[Opening Information shown section]
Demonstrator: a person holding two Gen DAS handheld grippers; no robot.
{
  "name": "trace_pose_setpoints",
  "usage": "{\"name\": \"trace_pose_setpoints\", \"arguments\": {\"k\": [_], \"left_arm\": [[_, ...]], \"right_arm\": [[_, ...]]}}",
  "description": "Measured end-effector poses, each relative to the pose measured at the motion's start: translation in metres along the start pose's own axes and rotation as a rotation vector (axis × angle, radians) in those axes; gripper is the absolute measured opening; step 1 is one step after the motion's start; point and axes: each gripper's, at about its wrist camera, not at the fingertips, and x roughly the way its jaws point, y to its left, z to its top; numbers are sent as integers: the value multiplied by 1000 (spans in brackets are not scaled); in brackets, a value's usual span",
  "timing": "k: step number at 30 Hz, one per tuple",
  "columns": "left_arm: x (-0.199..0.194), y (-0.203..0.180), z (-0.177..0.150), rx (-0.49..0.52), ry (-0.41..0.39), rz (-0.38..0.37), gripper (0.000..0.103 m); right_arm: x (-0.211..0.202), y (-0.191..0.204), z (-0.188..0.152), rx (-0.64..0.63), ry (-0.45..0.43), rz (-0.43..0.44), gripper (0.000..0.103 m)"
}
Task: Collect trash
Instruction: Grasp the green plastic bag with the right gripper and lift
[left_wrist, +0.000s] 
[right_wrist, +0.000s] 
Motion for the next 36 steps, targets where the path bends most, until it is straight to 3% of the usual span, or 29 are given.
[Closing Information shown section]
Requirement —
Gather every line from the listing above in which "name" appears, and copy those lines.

Solution —
  "name": "trace_pose_setpoints",
  "usage": "{\"name\": \"trace_pose_setpoints\", \"arguments\": {\"k\": [_], \"left_arm\": [[_, ...]], \"right_arm\": [[_, ...]]}}",

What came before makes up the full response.